[m-rev.] for review: Add a tool to help maintain Copyright lines.
Peter Wang
novalazy at gmail.com
Fri Feb 9 18:17:00 AEDT 2024
On Fri, 09 Feb 2024 15:55:00 +1100 "Zoltan Somogyi" <zoltan.somogyi at runbox.com> wrote:
>
> On 2024-02-09 15:16 +11:00 AEDT, "Peter Wang" <novalazy at gmail.com> wrote:
> > tools/update_copyright.m:
> > tools/.gitignore:
> > Add the update_copyright program. It is deliberately not integrated
> > into the build system as it should be compiled once, manually, then
> > left in the workspace across checkouts, mmake clean, etc.
>
> The update_copyright program should go into its own directory.
> I wouldn't want to start mixing Mercury code with sh code.
>
What should I name the directory, update_copyright? Or maybe git_hooks?
> > +++ b/tools/update_copyright.m
> > @@ -0,0 +1,356 @@
> > +%---------------------------------------------------------------------------%
> > +% vim: ft=mercury ts=4 sw=4 et
> > +%---------------------------------------------------------------------------%
> > +% Copyright (C) 2024 YesLogic Pty. Ltd.
> > +% Copyright (C) 2024 The Mercury team.
> > +% This file may only be copied under the terms of the GNU General
> > +% Public License - see the file COPYING in the Mercury distribution.
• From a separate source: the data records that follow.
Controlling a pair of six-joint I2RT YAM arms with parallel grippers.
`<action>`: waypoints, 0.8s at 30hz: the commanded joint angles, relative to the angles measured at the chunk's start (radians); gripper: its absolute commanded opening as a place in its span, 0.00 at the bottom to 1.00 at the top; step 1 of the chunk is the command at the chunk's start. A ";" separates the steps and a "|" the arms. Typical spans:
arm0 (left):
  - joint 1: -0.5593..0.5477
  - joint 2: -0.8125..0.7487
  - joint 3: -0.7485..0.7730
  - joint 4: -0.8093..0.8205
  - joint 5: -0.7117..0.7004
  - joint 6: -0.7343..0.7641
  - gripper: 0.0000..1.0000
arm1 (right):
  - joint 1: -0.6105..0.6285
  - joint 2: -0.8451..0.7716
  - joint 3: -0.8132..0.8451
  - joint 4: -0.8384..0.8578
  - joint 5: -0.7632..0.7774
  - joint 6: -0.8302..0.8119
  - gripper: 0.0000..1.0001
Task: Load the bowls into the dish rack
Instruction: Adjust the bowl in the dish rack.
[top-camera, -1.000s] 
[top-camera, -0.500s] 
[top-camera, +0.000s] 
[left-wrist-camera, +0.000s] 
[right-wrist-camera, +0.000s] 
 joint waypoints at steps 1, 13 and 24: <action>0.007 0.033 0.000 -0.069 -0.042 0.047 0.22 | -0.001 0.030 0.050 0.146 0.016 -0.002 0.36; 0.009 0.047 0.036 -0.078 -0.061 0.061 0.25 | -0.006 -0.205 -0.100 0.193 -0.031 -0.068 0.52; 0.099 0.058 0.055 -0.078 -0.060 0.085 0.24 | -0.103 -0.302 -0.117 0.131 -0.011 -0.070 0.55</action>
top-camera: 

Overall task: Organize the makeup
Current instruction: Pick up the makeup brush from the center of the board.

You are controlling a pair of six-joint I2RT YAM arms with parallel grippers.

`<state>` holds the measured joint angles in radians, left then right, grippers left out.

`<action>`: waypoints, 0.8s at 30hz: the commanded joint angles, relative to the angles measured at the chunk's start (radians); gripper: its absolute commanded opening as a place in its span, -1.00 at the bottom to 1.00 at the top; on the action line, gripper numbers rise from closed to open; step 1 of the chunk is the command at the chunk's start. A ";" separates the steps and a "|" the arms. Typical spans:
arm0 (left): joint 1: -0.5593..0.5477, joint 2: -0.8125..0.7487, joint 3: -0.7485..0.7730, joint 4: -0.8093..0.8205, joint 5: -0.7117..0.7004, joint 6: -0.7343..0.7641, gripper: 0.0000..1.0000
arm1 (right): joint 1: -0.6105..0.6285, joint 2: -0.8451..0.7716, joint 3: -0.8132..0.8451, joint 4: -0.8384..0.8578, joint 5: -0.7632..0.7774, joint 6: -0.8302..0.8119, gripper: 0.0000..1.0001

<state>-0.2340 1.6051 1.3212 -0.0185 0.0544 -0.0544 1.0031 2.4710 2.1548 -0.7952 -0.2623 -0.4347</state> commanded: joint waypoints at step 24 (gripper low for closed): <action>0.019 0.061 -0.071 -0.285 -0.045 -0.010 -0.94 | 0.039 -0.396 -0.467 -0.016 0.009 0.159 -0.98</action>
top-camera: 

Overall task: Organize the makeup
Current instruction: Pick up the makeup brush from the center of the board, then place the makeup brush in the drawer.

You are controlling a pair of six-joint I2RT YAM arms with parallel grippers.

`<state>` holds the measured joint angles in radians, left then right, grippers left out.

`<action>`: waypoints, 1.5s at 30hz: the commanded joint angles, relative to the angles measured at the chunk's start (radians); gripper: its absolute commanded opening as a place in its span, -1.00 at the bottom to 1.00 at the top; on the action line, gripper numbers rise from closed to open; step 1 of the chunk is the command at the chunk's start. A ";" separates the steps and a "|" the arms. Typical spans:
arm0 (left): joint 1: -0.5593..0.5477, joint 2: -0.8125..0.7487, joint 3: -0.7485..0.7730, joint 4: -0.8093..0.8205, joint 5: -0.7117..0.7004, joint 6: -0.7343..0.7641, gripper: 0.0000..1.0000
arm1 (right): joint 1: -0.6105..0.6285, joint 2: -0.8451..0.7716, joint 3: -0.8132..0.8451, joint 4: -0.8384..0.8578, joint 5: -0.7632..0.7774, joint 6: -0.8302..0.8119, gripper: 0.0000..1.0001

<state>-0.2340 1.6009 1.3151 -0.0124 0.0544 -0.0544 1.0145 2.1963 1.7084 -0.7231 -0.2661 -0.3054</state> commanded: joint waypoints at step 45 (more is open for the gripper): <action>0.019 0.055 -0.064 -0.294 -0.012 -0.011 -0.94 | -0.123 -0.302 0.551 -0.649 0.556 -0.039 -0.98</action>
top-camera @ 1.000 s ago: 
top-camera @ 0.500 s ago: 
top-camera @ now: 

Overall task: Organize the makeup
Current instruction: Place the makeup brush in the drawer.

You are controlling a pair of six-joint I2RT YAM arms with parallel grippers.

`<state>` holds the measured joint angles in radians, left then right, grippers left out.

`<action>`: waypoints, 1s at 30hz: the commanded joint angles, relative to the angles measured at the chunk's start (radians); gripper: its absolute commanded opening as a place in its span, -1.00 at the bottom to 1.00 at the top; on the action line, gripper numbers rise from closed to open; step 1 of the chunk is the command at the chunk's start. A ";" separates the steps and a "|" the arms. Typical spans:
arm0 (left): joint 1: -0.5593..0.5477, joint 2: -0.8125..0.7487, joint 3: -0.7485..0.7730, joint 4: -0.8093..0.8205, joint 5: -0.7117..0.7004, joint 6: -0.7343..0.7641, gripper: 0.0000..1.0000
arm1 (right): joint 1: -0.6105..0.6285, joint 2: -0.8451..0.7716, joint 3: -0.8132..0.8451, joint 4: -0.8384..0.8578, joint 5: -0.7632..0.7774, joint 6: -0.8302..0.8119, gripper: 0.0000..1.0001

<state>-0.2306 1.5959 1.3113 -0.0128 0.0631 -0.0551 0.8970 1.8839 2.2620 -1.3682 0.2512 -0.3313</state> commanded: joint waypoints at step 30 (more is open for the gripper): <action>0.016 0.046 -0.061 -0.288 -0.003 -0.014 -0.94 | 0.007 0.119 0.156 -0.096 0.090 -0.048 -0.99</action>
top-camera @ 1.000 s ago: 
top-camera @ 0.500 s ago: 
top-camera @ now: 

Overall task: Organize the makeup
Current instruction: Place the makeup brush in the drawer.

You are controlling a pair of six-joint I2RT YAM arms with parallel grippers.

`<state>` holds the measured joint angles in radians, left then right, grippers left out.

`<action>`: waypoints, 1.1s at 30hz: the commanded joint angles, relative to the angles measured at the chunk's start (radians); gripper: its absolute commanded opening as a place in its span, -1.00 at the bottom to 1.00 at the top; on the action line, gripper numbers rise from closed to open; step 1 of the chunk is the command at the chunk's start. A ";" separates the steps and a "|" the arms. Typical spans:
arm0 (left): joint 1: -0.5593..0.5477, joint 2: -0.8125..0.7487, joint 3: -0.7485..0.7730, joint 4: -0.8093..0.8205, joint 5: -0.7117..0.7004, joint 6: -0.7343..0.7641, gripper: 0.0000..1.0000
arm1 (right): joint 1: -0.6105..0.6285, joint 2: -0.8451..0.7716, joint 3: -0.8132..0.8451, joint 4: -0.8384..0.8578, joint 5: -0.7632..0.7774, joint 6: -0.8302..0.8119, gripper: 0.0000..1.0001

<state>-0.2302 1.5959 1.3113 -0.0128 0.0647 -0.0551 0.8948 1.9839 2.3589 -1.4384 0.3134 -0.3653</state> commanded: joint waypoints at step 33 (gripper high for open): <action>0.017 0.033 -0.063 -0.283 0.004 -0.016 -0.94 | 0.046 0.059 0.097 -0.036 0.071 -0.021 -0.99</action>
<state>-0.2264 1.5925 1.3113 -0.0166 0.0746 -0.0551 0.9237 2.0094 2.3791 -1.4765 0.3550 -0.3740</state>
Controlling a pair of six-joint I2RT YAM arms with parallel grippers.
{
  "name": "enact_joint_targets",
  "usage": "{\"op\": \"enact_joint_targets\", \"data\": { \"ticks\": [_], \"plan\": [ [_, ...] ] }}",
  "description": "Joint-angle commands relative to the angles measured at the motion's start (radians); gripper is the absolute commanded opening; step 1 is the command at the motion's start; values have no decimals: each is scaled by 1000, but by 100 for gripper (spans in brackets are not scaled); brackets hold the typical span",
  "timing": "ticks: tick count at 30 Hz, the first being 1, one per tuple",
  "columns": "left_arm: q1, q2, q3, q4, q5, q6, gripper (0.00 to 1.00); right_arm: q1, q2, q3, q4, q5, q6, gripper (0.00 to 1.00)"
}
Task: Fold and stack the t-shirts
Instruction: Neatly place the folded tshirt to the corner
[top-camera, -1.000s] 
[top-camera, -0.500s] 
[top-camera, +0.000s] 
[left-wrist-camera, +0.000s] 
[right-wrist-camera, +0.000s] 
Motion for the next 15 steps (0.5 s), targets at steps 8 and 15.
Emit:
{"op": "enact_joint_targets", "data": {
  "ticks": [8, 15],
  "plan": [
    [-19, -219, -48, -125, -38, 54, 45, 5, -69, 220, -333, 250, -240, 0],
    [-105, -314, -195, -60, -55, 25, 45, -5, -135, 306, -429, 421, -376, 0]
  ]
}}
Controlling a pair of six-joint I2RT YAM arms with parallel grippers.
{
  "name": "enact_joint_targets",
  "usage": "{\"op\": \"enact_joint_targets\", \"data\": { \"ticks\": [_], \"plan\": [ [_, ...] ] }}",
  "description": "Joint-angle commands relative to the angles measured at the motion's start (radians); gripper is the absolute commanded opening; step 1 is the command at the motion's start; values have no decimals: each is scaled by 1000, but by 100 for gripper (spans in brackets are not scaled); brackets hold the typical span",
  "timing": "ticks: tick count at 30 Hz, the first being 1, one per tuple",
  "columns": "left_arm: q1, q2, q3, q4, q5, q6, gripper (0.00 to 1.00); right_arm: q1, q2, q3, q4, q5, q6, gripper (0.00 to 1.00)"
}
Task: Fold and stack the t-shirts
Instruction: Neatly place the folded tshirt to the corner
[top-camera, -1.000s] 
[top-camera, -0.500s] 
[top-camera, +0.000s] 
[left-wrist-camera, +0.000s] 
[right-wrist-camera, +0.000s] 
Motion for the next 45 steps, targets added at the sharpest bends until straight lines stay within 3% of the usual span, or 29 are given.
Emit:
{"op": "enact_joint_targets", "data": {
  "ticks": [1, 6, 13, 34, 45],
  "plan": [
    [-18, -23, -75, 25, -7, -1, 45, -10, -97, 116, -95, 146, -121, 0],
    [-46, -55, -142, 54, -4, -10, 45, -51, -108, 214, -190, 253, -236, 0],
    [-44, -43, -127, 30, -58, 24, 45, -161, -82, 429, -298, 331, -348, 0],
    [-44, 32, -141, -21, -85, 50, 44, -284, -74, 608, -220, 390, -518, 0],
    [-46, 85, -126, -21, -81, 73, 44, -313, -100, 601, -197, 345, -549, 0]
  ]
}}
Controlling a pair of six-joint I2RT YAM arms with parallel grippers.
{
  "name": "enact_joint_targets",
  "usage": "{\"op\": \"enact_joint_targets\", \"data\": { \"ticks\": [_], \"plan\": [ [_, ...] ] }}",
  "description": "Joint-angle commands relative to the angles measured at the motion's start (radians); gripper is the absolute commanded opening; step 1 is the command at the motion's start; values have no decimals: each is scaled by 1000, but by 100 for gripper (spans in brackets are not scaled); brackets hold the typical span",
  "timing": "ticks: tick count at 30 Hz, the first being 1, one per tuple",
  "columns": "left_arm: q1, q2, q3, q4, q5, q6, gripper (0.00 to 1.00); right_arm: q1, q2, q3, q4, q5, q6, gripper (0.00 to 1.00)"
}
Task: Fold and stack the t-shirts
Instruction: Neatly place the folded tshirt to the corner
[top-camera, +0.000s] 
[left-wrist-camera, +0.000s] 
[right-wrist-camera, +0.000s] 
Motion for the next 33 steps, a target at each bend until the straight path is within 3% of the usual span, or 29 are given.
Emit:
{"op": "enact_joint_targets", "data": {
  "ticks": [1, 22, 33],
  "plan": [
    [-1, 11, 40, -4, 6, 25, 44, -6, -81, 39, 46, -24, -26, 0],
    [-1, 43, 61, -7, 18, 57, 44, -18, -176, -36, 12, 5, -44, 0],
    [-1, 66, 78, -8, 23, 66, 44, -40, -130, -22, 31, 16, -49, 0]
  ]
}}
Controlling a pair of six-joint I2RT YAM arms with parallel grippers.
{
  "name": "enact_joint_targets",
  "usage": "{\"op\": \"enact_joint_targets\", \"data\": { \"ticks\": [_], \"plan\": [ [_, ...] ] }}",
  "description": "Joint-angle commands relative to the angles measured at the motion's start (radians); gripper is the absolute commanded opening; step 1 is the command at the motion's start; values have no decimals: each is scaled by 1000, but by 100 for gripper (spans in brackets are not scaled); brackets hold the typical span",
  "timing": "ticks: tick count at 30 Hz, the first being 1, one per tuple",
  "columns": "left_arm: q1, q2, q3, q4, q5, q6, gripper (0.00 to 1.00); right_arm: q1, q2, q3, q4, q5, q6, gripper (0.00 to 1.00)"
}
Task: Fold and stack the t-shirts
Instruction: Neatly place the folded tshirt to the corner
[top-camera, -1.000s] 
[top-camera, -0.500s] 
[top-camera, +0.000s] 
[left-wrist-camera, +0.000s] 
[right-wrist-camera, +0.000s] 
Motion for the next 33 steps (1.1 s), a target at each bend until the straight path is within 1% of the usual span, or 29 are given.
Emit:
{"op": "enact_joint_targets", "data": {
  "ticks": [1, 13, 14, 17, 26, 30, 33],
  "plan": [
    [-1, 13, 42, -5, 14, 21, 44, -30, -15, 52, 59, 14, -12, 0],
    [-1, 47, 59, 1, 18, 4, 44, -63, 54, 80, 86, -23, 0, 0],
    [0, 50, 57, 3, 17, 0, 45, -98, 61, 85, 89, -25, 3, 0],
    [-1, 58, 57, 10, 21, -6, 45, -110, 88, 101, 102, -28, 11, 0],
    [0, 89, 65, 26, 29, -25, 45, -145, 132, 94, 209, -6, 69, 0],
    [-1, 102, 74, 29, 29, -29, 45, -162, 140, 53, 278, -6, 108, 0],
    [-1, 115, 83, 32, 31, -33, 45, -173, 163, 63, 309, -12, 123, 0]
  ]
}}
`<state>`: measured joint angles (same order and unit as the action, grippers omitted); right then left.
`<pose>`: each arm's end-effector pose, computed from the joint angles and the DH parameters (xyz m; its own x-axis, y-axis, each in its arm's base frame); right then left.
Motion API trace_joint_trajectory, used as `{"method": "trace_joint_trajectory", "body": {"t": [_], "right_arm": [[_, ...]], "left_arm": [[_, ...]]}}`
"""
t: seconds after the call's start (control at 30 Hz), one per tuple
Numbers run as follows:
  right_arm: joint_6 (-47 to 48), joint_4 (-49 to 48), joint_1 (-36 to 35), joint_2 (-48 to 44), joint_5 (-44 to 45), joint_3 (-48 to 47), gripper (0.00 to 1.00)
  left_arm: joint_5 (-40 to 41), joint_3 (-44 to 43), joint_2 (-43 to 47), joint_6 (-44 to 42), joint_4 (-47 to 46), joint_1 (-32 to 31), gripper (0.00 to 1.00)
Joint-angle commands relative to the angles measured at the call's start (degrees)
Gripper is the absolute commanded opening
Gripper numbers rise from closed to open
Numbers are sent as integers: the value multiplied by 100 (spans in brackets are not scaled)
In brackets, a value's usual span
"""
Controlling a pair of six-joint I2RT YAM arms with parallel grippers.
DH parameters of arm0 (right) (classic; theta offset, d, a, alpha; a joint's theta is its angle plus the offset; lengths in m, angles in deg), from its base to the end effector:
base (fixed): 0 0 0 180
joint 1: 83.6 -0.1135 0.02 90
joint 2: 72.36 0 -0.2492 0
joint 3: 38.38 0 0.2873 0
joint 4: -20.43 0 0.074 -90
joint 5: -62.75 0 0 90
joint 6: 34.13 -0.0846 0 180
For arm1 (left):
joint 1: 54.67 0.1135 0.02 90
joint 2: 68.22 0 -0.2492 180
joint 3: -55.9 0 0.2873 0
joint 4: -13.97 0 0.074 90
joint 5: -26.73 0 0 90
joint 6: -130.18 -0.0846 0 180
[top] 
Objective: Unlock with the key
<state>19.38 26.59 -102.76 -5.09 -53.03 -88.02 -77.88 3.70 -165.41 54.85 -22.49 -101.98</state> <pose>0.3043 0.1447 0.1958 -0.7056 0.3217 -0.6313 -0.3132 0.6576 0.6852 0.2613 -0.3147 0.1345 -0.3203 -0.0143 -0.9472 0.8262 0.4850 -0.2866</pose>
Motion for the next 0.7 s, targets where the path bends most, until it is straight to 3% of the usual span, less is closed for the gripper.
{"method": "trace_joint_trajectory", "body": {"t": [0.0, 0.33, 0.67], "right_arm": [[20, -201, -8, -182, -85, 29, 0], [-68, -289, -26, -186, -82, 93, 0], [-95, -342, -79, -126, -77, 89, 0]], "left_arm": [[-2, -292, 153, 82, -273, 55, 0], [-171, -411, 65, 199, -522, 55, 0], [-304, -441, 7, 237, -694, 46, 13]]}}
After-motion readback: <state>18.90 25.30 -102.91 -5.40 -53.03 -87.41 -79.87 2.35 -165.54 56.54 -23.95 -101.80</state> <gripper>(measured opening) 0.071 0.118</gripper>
> > +%---------------------------------------------------------------------------%
> > +%
> > +% update_copyright [OPTIONS] [FILES]...
> > +%
> > +% Options:
> > +%
> > +% -s, --suffix STR Match only Copyright lines with STR in the suffix.
> > +%
> > +% This program updates the first matching Copyright line of each file to
> > +% include the current year. If one or more file names are specified on the
> > +% command line, then those files will be updated in-place (files already
> > +% containing up-to-date Copyright lines will not be modified).
> > +% If no file names are specified, the input will be read from standard input,
> > +% and the output written to standard output.
> > +%
> > +%---------------------------------------------------------------------------%
>
> Put the usage info *after* the paragraph that explains
> what the program does.
Ok.
> > +:- type mod_state
> > + ---> unmodified
> > + ; found_unmodified
> > + ; found_modified.
>
> I would add something to "mod_state" to indicate that what it is
> talking about is the copyright line; that is what is found/not found
> and modified or not modified.
>
Ok.
> > +:- pred option_default(option::out, option_data::out) is multi.
> > +
> > +option_default(suffix, maybe_string(no)).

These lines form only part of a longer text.